2. Use this script on your local machine to perform real-time predictions on your own data.
3. Play with the inference parameters (stride among input sliding windows, number of aggregated predictions) looking for the combination that achieves the best performance.
4. Devise possible alternative mechanisms to further improve the prediction quality.


# Part 1: Analyzing the Inference Script

In this session, you will not have to write any code to complete the basic assignment. A script to run inference on your laptop is already provided to you as `hands_on_5.py`. Your first task will be to read and analyze the code in this script.
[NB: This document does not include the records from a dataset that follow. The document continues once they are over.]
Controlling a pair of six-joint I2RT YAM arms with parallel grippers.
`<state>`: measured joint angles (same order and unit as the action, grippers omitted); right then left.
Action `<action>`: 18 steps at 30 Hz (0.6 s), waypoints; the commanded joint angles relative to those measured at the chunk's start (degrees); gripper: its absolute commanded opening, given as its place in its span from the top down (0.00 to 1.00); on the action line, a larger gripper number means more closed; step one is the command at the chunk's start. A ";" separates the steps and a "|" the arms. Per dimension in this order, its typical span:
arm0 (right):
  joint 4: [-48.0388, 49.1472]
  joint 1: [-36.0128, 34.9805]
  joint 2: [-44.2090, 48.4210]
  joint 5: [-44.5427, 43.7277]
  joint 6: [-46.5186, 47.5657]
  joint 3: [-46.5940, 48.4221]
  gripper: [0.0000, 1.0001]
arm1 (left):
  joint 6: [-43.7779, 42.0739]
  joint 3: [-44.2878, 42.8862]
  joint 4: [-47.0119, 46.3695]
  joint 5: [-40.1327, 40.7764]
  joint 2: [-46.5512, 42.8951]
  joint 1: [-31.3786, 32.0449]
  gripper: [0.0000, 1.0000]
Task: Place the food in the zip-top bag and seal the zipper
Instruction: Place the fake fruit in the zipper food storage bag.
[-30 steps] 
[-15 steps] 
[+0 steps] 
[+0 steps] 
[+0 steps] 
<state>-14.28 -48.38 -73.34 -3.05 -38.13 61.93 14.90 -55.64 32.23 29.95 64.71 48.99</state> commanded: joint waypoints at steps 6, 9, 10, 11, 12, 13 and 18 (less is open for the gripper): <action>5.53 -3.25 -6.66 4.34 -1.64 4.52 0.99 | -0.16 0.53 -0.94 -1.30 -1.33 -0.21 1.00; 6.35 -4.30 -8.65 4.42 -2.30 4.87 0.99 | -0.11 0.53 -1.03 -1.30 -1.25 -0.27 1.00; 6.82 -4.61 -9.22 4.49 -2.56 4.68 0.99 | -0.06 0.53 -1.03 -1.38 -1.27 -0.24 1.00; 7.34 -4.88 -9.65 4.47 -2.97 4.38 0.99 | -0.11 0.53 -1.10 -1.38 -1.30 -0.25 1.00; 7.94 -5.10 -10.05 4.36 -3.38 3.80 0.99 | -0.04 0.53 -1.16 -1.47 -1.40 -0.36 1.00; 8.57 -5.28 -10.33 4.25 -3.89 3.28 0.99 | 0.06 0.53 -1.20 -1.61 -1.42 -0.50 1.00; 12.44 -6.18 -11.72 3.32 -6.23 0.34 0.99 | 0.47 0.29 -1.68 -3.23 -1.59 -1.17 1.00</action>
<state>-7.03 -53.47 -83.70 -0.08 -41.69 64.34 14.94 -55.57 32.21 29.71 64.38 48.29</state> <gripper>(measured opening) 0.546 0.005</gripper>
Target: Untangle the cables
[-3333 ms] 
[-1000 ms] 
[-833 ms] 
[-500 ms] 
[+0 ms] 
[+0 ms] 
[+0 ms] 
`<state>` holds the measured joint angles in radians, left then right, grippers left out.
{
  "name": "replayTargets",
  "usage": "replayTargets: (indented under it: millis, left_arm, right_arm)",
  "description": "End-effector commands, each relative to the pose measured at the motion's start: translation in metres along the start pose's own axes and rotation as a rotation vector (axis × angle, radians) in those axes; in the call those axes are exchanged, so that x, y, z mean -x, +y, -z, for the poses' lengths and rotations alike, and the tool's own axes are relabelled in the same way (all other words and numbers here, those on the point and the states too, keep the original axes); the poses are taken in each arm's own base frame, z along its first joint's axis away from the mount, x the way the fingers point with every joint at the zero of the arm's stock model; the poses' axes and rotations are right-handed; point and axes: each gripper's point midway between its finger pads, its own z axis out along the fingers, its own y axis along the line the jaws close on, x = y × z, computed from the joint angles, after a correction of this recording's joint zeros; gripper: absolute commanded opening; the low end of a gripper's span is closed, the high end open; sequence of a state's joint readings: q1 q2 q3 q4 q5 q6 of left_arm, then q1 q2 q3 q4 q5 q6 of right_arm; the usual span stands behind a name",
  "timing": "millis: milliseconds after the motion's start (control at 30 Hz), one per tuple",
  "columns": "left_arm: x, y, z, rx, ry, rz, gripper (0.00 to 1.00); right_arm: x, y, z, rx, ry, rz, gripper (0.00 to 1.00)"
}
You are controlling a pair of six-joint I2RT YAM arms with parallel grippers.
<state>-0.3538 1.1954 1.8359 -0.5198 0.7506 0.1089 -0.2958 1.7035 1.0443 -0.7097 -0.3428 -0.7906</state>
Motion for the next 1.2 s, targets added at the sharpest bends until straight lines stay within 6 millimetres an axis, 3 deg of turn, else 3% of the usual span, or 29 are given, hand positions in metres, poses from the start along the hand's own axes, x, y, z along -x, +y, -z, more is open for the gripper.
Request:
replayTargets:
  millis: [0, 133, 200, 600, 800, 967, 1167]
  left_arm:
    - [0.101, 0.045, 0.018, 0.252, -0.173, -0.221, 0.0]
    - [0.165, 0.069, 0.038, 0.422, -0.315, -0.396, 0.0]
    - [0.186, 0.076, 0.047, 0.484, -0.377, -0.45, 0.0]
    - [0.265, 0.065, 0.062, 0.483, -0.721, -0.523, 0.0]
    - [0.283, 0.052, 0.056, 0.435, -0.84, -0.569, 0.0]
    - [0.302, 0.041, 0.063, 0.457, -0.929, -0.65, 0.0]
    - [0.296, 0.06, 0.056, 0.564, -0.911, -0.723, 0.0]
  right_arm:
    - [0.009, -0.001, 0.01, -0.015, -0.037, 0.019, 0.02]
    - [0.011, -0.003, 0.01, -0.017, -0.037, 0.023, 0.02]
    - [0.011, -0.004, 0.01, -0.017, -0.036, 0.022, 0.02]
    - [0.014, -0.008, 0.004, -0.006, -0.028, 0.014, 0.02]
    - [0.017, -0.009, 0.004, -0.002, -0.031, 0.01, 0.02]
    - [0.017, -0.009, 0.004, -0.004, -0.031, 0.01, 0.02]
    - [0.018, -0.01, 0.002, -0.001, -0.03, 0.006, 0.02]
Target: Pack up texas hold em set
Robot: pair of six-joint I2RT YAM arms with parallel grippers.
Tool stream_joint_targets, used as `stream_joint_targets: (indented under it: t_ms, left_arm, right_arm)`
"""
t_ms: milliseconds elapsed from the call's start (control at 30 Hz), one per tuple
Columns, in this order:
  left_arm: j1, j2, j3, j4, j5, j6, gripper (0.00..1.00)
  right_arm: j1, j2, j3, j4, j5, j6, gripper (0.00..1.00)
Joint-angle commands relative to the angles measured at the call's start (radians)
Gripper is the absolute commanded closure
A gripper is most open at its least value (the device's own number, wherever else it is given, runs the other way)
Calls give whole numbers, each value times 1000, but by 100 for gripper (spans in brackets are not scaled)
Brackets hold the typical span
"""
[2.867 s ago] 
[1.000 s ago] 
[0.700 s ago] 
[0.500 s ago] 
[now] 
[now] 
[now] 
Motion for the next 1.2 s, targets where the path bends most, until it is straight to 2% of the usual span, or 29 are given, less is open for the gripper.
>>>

Before you do that, a brief clarification: this script will run inference with data *streamed in real-time from BioGAP's EMG sensors*. However, the DNN will run *on your laptop (and in floating point)*. In the previous session, you have seen how to deploy the quantized model on the GAP9 evaluation board, and test it with some pre-collected inputs (passed via UART). However, even with the DNN deployed, running the entire inference on BioGAP is not so straight-forward, as it would require:
- Writing low-level code for interfacing GAP9 with the Nordic nRF52811 MCU where the EMG sensor data are currently acquired. Or, in alternative, writing some device drivers to directly acquire the data on GAP9
- Implementing the entire pre-processing chain (filtering and normalization) in C, using integer data only.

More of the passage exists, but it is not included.